Carroll further notes that the Illinois researchers went one step further and re-analyzed the data using the observational method. When they did so, there were differences between people who were assigned to participate in wellness programs and people who were not involved in the study at all. This shows that the observational method, the one usually used to study the effects of wellness programs, does not always yield accurate results. The RCT done in Illinois demonstrates that the wellness program had no beneficial effects at all. “In a nutshell,” writes Michael Joyce in Health News Review, “every time the observational study suggested a benefit from participating in the [wellness] program, the RCT analysis did not; in other words, no cause-and-effect benefit” [italics the authors]
Are they Harmless?
Were it just that some wellness programs appear to be a waste of time and money, we might overlook them as expensive but benign. But in some instances, “wellness” is harmful. For example, a study published last month in the medical journal JAMA Oncology looked at data from a cohort of people with cancer who used “complementary medicine” treatments for their illness. Compared to cancer patients who did not use complementary treatments, those who did had higher refusal rates of conventional treatments like chemotherapy and radiotherapy and, most ominously, higher death rates. It was not the complementary medicine per se that increased the risk of death, the study showed, but rather refusing conventional treatment.

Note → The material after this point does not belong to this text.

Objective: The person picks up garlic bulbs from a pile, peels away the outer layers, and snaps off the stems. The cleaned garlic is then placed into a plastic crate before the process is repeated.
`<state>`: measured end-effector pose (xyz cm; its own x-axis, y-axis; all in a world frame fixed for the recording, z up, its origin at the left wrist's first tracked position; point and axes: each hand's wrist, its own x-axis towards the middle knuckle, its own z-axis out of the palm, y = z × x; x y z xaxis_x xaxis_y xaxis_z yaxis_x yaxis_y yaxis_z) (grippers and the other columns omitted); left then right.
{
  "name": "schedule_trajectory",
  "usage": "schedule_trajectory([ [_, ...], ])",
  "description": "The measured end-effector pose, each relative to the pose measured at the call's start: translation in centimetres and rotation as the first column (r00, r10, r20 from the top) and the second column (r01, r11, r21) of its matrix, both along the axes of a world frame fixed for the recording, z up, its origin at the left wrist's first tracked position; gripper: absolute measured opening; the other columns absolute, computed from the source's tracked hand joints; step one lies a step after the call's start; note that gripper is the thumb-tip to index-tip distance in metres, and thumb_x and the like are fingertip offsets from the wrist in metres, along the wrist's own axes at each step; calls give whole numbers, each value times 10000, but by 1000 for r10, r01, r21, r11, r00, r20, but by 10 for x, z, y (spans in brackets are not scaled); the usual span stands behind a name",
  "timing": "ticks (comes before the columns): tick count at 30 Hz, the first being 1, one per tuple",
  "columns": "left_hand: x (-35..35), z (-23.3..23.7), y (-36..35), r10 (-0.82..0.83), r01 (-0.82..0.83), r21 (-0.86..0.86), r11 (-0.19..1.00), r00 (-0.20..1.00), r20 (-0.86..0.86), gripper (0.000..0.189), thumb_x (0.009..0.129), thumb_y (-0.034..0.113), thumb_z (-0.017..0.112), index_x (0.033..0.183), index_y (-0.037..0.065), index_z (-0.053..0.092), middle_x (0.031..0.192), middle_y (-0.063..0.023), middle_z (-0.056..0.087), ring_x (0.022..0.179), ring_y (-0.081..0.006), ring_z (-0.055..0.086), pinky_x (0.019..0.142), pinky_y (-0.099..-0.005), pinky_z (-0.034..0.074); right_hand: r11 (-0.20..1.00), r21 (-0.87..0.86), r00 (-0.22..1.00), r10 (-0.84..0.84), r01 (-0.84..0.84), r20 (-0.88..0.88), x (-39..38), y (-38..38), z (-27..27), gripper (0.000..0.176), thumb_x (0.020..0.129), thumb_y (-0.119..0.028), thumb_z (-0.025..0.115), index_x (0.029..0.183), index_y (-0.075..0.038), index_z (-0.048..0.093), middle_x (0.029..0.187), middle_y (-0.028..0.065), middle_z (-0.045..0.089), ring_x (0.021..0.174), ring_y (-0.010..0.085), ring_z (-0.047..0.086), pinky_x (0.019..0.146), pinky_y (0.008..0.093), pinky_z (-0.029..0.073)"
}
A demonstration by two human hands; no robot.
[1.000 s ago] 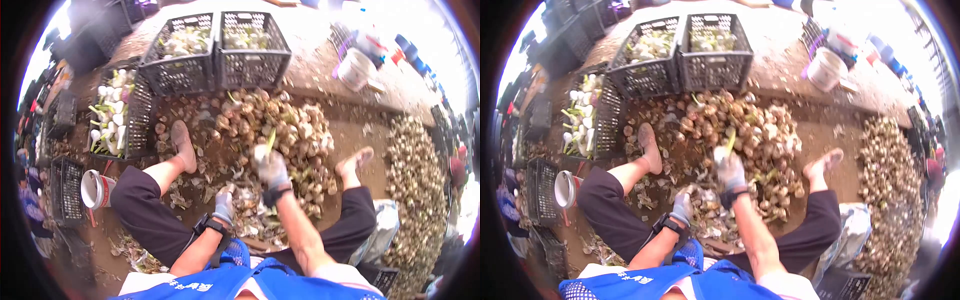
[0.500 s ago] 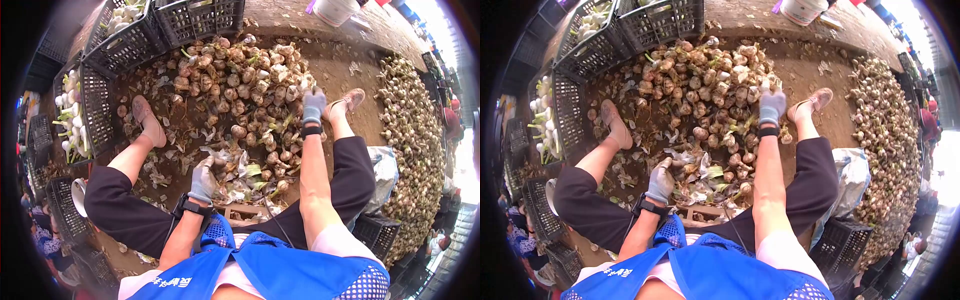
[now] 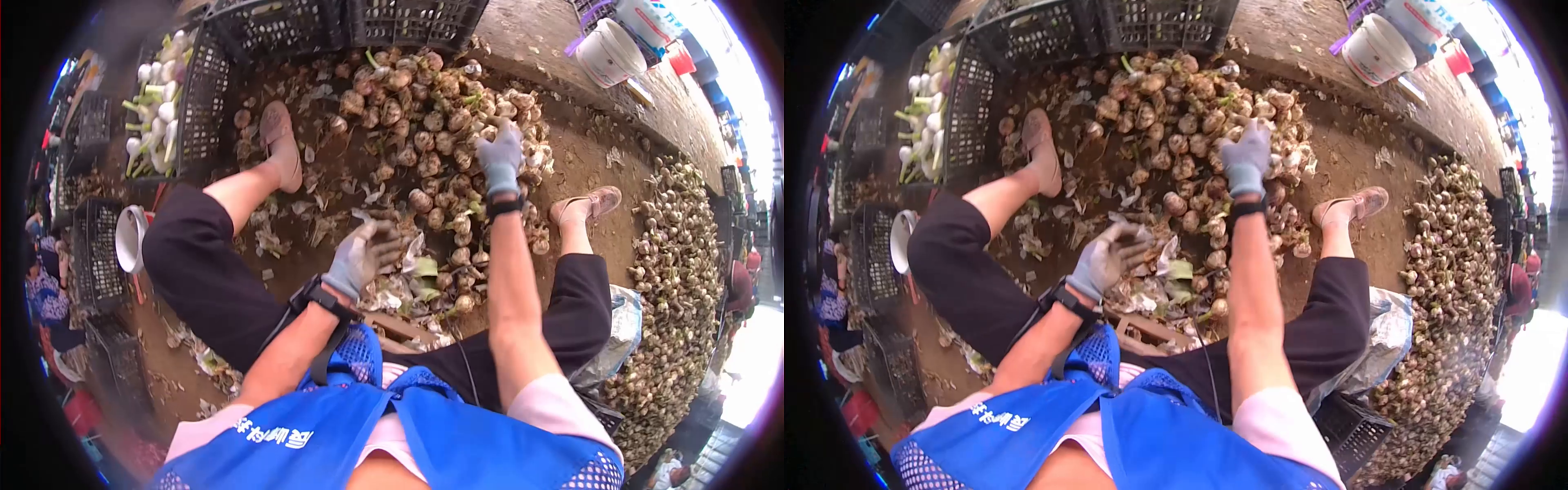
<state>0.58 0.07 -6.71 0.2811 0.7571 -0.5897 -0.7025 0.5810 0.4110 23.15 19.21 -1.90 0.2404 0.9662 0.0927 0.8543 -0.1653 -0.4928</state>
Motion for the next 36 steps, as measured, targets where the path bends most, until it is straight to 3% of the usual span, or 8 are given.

California gynecologist Jen Gunter believes that wellness “has become a false antidote to the fear of modern life and death”. She points out, for example, that dietary supplements “make up a $30 billion a year business despite studies showing they have no value for longevity.”
The wellness industry, then, capitalizes on our fear of the inevitable—getting sick and dying—by scaring us that toxins are everywhere and only its products can save us. Very little of this has any scientific standing. Nevertheless, people continue to take vitamins unnecessarily, to join wellness programs that may offer no more benefit than whatever they were already doing, and to follow the advice of false prophets like Gwyneth Paltrow. What can be done?
Several things, I think. First, medical schools need to understand that the patients their students will someday be taking care of are susceptible to the influence of wellness gurus, often to the detriment of their patients’ health. Medical students must be trained to be respectful of different ideas and approaches, but also to be able to counsel people on what is and is not scientifically-based.
Second, the media must stop treating people like those at GOOP as if they have a reasonable, alternative point of view or are merely “quirky.” In fact, they are pushing useless products and ideas that may cause harm.
And finally, we have to do a much better job of explaining to everyone what constitutes a sound scientific study and how scientists conclude that something does or doesn’t work. The difference between an observational study and an RCT is not something we all know, but we should. Critica was designed in part to help with that.
Science tell us that if you exercise regularly you will lower your risk of having a heart attack. If you use sunscreen, you will decrease the chance you will get skin cancer. If you never smoke cigarettes, you are very unlikely to get several forms of lung cancer. Those things may not be all that much “fun,” but they are the real approaches to wellness.